Quick answer: Your game has z-fighting because two surfaces are at the same or nearly-the-same depth and the depth buffer lacks the precision to distinguish which is in front, so the GPU inconsistently picks one then the other, producing flickering. It happens with coplanar surfaces, and it's worse far from the camera (where depth precision is lower) and when the near/far clip planes are set to a very wide range that wastes precision.

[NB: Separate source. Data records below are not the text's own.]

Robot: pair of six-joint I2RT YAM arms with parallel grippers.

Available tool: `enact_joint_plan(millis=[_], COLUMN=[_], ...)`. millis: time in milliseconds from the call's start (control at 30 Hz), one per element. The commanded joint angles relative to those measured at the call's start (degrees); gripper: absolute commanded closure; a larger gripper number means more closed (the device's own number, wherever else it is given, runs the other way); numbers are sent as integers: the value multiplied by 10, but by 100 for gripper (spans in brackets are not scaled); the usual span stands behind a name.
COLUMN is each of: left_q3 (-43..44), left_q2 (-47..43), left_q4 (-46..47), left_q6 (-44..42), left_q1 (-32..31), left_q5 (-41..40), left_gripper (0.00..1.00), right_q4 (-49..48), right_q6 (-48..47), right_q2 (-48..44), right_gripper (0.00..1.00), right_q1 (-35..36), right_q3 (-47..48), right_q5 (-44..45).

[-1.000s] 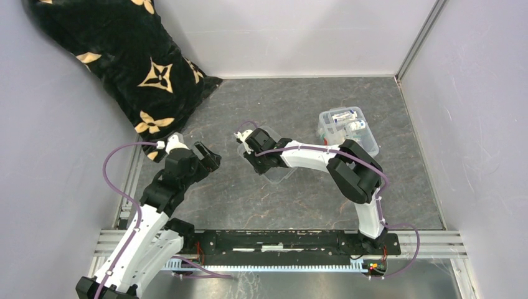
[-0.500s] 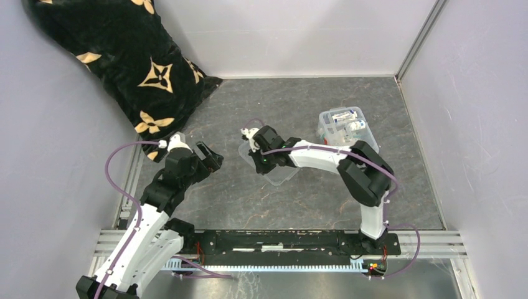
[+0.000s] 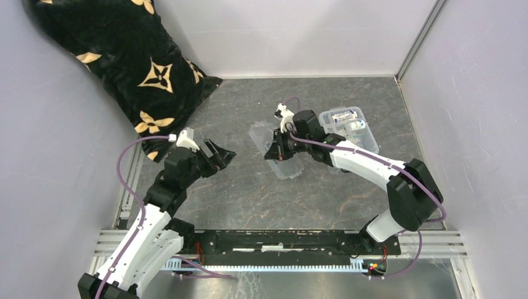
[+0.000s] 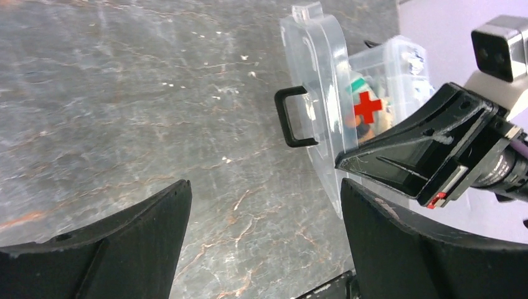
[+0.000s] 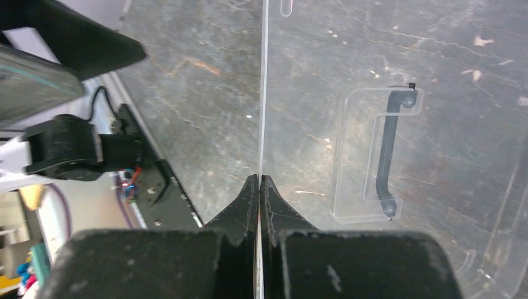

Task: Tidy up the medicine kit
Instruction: Pick up the lid from the center of the board.

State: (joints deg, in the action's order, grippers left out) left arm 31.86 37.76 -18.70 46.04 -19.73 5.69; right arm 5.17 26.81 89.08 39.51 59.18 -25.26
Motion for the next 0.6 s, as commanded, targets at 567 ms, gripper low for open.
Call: enact_joint_plan(millis=[567], left_q3=[-18], left_q2=[53], left_q4=[251], left_q6=[34], left_q1=[-2], left_q5=[161], left_gripper=[8], right_q4=[-254], right_q6=[280], right_q2=[-118], right_gripper=[100], right_q1=[-33], right_q3=[11], right_q5=[-180])
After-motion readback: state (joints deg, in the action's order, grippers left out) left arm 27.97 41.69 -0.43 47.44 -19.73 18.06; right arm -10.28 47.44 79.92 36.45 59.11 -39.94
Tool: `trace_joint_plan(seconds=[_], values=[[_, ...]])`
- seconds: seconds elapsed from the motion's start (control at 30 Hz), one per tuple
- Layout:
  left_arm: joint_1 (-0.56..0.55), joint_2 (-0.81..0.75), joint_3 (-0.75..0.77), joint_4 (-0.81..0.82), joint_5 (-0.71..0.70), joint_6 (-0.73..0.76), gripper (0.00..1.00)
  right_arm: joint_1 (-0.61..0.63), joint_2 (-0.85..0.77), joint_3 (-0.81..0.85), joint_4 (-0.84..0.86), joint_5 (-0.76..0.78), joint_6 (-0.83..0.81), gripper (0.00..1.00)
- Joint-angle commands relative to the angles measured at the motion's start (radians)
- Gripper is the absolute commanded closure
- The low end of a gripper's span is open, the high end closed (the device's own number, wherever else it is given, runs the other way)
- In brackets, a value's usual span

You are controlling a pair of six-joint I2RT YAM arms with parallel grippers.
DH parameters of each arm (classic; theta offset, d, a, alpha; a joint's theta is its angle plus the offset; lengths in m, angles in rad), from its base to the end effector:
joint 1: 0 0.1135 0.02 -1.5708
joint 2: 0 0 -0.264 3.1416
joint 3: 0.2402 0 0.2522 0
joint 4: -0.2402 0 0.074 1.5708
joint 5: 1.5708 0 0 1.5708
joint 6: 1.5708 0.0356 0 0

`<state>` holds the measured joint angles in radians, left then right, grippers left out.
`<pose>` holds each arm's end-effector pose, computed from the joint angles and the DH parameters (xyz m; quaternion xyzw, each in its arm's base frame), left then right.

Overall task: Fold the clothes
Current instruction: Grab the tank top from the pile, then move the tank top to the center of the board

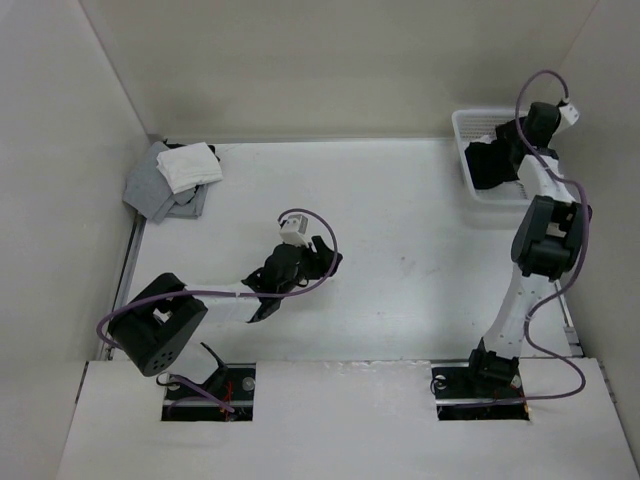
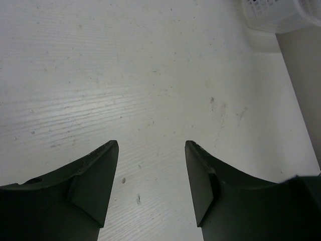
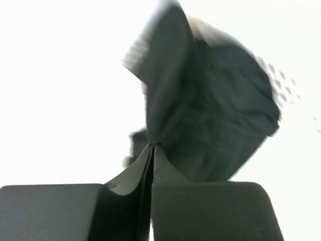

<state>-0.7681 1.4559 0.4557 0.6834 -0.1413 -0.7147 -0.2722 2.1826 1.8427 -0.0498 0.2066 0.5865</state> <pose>0.2022 -0.1884 0.1680 -0.0198 0.8086 -0.3531 0.4702 0.5020 -0.1477 0.2632 0.3961 0.7273 0.0021 0.5604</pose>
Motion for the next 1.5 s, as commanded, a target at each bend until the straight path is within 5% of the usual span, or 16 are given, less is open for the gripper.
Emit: trace_joint_plan(seconds=[0.0, 0.3, 0.43, 0.67, 0.9, 1.03, 1.1, 1.17, 1.23, 1.3, 1.37, 1.4, 1.47], values=[[0.003, -0.015, -0.008, 0.067, 0.019, -0.009, 0.46, 0.060, -0.353, -0.129, 0.260, -0.029, 0.004, 1.00], [0.023, -0.133, -0.051, 0.056, -0.007, -0.012, 0.46, 0.345, -1.026, -0.551, 0.301, -0.038, -0.040, 1.00], [0.068, -0.281, -0.080, -0.008, -0.035, -0.037, 0.47, 0.679, -1.308, -0.560, 0.222, 0.003, -0.125, 1.00], [0.196, -0.590, -0.127, -0.224, -0.077, -0.083, 0.46, 1.315, -1.299, -0.427, 0.194, 0.094, -0.309, 0.99], [0.263, -0.672, -0.160, -0.335, -0.067, -0.094, 0.46, 1.082, -1.083, -0.566, 0.238, -0.001, -0.108, 0.99], [0.278, -0.671, -0.190, -0.377, -0.063, -0.083, 0.47, 0.885, -0.815, -0.617, 0.370, -0.134, 0.048, 0.97], [0.280, -0.667, -0.196, -0.401, -0.063, -0.080, 0.47, 0.808, -0.670, -0.562, 0.387, -0.168, 0.093, 0.88], [0.280, -0.670, -0.218, -0.441, -0.078, -0.062, 0.48, 0.698, -0.491, -0.435, 0.349, -0.220, 0.120, 0.67], [0.270, -0.677, -0.226, -0.511, -0.119, -0.048, 0.51, 0.676, -0.521, -0.504, 0.323, -0.248, 0.104, 0.57], [0.261, -0.666, -0.232, -0.527, -0.150, -0.042, 0.52, 0.714, -0.575, -0.613, 0.333, -0.242, 0.079, 0.65], [0.252, -0.638, -0.229, -0.550, -0.159, -0.040, 0.58, 0.754, -0.635, -0.736, 0.332, -0.237, 0.079, 0.81], [0.234, -0.617, -0.212, -0.588, -0.147, -0.039, 0.61, 0.820, -0.706, -0.879, 0.321, -0.228, 0.084, 0.98], [0.185, -0.600, -0.193, -0.656, -0.149, -0.040, 0.66, 0.929, -0.788, -1.038, 0.318, -0.192, 0.091, 1.00]])
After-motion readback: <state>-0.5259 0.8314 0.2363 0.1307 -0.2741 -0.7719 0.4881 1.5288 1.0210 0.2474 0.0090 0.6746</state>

Z-fighting is a specific, common rendering artifact: surfaces that overlap at the same depth shimmer and flicker as the renderer alternates which to draw on top. It's caused by limited depth precision, and once you understand that, the fixes follow directly.

What Causes Z-Fighting

The GPU uses a depth buffer to decide which surface is in front at each pixel, but it has finite precision. When two surfaces are at the same depth, or so close that their depth values fall within the same precision step, the GPU can't reliably tell which is nearer, so it inconsistently picks one then the other across pixels and frames, the flickering of z-fighting. This happens with coplanar or nearly-coplanar surfaces (two faces at the same position, a decal flush on a wall, overlapping geometry).

Depth precision is unevenly distributed, much higher near the camera and lower far away, so z-fighting is worse for distant surfaces. And the near/far clip plane ratio strongly affects precision: a very close near plane with a very far far plane wastes precision, making z-fighting more likely.

How to Diagnose and Fix It

Z-fighting is visually distinctive, specific surfaces flickering/shimmering where they overlap, especially at distance or where geometry is coplanar. Identify the fighting surfaces (at the same/nearly-same depth), check whether it's worse far from the camera (a precision clue), and look at your near/far clip plane settings. It's a content/precision issue, usually reproducible directly.

Fix by separating the surfaces (offset coplanar ones so their depths differ), improving depth precision (the highest-leverage tweak is tightening your near and far clip planes, push the near plane out, pull the far plane in, since a smaller ratio dramatically improves precision), and using depth bias where surfaces must be very close. See our guide on fixing z-fighting.

Z-fighting is two surfaces too close for the depth buffer to separate. Offset coplanar surfaces, and tighten your near/far clip planes, the biggest precision win, plus depth bias where needed.